PALERMO – Era ricoverato da fine agosto in gravissime condizioni ed ha lottato fino all’ultimo per sopravvivere. Non ce l’ha fatta Giovan Battista Riccobono, l’89enne picchiato in casa per sessanta euro e due anelli (clicca qui per leggere il servizio di cronaca): trasportato in ospedale in fin di vita all’ospedale, era in coma al reparto di Rianimazione di Villa Sofia. Il decesso è avvenuto nel primo pomeriggio di oggi.
L’aggressione risale al 25 di agosto, alle cinque del pomeriggio. Riccobono era da solo nella sua casa a Borgo Nuovo. Qualcuno ha bussato alla sua porta e con la scusa di aver bisogno di un bicchiere d’acqua, si è introdotto nell’appartamento.
Un incubo per l’anziano, che ha subito capito le intenzioni dei malviventi ed ha tentato di opporre resistenza. A quel punto ha preso vita la violenza: calci, pugni. Un assalto spietato, quello del commando entrato in azione e disposto a tutto per pochi spiccioli. Da quel giorno Riccobono era rimasto ricoverato su un lettino di ospedale, assistito dai figli per i quali, oggi, si sono spente le speranze.

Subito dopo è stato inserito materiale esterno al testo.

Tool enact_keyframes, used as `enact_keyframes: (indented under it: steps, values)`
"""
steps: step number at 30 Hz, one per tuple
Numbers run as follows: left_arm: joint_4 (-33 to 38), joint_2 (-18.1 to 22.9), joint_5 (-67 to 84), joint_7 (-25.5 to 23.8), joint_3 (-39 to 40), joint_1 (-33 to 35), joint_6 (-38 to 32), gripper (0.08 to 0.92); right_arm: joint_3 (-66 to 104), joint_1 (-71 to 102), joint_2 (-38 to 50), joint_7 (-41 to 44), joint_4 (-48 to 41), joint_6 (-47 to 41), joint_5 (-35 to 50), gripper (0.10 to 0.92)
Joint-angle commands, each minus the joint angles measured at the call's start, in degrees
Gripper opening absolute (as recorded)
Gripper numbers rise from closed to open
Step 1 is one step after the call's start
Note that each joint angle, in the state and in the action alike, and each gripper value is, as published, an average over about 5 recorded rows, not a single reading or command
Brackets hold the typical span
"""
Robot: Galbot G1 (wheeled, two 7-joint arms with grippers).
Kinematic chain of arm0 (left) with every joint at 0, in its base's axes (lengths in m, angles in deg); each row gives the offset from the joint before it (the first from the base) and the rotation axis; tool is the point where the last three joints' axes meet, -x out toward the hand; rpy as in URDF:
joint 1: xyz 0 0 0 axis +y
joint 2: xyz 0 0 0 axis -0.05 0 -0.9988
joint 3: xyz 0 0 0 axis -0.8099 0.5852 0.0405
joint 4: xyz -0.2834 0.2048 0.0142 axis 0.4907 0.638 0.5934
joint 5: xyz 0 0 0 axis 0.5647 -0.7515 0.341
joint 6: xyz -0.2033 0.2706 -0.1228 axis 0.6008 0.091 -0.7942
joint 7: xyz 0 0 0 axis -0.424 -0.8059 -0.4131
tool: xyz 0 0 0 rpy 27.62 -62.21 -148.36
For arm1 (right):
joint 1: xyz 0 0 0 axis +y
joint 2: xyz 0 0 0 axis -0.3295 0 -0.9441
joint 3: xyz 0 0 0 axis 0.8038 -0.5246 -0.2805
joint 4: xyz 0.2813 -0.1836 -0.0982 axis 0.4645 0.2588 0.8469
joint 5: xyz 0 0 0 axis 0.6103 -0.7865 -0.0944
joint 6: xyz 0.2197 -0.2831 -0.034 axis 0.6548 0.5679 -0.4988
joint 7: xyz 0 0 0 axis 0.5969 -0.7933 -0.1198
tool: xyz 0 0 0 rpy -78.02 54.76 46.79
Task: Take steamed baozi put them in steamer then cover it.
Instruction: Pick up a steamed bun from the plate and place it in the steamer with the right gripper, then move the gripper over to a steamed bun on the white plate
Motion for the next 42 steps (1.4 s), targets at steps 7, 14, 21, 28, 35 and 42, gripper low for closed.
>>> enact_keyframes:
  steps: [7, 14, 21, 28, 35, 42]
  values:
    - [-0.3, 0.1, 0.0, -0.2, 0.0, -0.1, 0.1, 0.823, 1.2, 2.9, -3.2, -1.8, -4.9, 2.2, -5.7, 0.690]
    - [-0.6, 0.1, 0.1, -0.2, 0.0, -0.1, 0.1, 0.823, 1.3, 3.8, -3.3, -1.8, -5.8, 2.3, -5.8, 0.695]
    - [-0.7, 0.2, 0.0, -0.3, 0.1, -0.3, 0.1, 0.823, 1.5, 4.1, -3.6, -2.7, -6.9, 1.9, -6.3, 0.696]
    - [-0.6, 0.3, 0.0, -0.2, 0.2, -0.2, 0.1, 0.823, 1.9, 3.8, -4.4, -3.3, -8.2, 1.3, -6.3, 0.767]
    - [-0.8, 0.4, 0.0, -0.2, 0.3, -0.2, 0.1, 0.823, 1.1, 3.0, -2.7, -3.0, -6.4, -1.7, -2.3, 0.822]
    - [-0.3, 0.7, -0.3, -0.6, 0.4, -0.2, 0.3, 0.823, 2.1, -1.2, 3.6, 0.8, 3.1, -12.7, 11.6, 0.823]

Nel frattempo le indagini per risalire agli autori della violentissima rapina sono ancora in corso. La posizione di chi quel giorno ha preso di mira l’abitazione dell’anziano e lo ha ucciso, oggi si aggrava ulteriormente. Gli investigatori non escludono che il colpo sia stato pianificato da qualcuno che risiede proprio a Borgo Nuovo e che conosceva le abitudini della vittima. Per questo la zona viene tuttora passata al setaccio per scovare elementi utili all’identificazione del commando.